§ **Problem details**
Which lines of the records below contain the word "finger"? Show each one.

§ **Records from a collection**

[Start of section]

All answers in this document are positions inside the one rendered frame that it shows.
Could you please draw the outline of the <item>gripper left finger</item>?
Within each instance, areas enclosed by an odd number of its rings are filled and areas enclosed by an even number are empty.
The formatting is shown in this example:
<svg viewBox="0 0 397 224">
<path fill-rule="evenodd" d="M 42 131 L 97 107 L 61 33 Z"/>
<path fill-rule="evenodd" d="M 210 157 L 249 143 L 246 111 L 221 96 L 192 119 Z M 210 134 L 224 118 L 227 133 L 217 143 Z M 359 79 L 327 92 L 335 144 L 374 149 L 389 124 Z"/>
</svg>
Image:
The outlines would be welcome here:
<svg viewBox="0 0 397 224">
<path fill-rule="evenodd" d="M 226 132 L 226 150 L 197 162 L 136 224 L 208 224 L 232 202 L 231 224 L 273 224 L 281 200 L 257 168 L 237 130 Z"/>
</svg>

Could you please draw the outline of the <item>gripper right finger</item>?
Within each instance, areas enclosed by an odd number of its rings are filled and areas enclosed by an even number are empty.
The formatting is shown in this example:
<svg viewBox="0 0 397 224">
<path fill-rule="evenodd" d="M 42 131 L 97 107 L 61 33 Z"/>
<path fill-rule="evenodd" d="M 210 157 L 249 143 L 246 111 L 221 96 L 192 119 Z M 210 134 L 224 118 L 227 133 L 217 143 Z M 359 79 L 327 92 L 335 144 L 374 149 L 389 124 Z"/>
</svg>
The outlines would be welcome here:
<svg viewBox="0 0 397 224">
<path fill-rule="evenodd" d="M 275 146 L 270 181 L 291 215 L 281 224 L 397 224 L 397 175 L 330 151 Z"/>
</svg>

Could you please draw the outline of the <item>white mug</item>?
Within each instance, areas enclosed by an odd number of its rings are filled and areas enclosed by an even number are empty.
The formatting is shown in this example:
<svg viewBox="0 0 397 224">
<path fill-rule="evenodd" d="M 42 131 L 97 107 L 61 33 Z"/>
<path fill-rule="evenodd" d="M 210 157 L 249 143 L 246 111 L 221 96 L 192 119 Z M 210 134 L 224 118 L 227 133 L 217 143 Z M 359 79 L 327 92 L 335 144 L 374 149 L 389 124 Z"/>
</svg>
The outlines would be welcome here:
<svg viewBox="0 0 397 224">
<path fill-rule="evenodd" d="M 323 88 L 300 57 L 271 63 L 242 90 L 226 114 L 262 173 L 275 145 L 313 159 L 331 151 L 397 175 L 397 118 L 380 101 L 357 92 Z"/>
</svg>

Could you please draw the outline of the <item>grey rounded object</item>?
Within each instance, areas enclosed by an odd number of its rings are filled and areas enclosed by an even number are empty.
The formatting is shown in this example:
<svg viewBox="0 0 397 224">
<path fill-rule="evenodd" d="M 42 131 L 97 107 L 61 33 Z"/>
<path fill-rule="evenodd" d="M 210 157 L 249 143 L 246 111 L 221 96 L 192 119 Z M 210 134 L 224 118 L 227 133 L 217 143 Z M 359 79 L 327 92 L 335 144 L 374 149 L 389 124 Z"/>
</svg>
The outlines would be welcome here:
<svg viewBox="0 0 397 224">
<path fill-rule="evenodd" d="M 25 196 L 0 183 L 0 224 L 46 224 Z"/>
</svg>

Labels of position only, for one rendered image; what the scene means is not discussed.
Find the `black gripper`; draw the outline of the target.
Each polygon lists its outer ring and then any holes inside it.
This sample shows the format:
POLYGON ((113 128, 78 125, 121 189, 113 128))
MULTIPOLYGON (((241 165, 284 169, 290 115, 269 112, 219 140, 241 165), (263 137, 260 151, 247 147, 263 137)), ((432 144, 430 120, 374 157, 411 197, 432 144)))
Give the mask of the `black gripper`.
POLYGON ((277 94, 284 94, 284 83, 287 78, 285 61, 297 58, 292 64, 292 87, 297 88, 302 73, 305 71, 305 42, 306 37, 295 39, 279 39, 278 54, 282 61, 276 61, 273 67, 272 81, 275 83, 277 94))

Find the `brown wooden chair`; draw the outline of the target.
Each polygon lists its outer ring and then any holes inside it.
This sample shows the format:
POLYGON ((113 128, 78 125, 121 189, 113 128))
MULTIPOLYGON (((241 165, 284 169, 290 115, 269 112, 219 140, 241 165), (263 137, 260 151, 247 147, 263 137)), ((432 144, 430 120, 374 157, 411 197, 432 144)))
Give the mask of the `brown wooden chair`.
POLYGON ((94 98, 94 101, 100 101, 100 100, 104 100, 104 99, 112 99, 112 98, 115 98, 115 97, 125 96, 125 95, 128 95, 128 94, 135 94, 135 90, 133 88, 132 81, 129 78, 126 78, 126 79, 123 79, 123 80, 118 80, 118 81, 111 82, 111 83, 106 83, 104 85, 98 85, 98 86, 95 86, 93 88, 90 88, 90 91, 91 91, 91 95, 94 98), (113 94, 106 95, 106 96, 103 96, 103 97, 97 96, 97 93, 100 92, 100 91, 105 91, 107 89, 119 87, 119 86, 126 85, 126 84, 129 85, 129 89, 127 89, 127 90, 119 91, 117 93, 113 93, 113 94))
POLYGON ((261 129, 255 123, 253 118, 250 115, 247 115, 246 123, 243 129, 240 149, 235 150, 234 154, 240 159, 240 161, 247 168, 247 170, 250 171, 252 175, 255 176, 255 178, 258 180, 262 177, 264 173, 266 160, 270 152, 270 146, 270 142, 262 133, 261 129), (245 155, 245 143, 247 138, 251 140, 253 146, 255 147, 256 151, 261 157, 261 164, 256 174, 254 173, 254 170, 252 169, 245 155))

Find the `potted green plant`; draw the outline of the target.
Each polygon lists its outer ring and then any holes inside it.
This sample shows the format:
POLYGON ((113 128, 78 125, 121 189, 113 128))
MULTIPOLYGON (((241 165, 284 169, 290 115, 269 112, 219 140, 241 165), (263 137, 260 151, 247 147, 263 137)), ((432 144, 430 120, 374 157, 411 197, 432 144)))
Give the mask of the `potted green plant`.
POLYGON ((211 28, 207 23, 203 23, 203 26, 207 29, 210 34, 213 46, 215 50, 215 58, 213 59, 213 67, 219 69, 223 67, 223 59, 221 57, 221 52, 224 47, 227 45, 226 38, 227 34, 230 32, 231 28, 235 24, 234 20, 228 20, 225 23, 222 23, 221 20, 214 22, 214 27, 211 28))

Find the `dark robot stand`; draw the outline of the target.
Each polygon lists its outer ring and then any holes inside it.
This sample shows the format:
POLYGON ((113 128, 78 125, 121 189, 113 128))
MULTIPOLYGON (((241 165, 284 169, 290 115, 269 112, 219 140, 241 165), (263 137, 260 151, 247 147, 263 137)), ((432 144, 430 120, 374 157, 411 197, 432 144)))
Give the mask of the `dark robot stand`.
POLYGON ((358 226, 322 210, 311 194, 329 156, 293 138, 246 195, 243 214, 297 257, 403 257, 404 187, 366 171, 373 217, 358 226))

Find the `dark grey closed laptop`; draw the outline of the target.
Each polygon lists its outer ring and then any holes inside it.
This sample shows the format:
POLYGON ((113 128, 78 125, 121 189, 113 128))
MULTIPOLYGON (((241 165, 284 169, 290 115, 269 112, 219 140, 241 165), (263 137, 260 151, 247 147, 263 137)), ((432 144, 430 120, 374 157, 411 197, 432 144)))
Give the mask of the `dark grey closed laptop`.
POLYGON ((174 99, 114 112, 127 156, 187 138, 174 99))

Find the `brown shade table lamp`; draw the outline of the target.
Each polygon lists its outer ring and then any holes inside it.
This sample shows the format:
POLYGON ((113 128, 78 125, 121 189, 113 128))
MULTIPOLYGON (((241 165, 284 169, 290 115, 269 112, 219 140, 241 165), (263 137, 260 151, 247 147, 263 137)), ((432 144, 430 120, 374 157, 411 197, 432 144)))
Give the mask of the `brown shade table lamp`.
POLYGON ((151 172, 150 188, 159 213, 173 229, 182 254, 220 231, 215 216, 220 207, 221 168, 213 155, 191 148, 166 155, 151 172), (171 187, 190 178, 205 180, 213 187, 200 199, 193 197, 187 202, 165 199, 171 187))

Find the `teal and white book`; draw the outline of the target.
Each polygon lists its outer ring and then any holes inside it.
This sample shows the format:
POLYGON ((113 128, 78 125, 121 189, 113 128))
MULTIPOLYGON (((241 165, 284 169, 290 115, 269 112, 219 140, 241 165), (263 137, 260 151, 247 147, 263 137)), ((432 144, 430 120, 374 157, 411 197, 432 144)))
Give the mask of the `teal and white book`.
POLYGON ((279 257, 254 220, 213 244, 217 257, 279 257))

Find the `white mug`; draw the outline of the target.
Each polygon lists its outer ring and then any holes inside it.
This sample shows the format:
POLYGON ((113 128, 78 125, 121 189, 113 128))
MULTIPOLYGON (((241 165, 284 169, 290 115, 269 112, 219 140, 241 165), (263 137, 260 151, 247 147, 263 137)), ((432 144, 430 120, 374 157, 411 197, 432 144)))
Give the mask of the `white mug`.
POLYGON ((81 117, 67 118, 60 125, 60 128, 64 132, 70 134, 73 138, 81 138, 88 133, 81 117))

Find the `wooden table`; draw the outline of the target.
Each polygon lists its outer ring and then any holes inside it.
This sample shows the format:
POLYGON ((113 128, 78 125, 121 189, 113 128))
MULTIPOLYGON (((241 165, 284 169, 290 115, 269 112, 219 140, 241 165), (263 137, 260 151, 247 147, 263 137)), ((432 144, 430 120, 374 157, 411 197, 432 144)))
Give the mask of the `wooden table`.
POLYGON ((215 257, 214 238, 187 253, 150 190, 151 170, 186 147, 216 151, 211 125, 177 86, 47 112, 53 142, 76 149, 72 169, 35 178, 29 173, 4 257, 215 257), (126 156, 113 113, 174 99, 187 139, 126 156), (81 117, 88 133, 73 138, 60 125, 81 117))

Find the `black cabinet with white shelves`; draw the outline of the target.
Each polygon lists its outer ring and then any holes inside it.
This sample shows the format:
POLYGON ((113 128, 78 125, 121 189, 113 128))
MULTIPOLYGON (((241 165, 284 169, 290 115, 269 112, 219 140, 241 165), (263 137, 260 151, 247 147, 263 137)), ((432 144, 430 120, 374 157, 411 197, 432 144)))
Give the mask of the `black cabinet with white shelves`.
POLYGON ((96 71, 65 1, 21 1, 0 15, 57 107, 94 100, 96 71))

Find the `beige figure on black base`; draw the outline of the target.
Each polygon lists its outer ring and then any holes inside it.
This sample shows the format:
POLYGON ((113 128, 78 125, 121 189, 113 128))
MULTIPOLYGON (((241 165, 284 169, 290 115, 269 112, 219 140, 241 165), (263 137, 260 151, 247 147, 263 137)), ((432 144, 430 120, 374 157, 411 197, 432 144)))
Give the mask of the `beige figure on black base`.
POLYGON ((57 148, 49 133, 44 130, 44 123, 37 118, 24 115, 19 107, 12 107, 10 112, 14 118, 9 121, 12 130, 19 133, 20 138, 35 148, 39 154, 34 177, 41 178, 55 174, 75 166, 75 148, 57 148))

[End of section]

§ **Exercise output**
Could you please draw the outline of the <item>gripper left finger</item>?
Could you please draw the outline of the <item>gripper right finger</item>?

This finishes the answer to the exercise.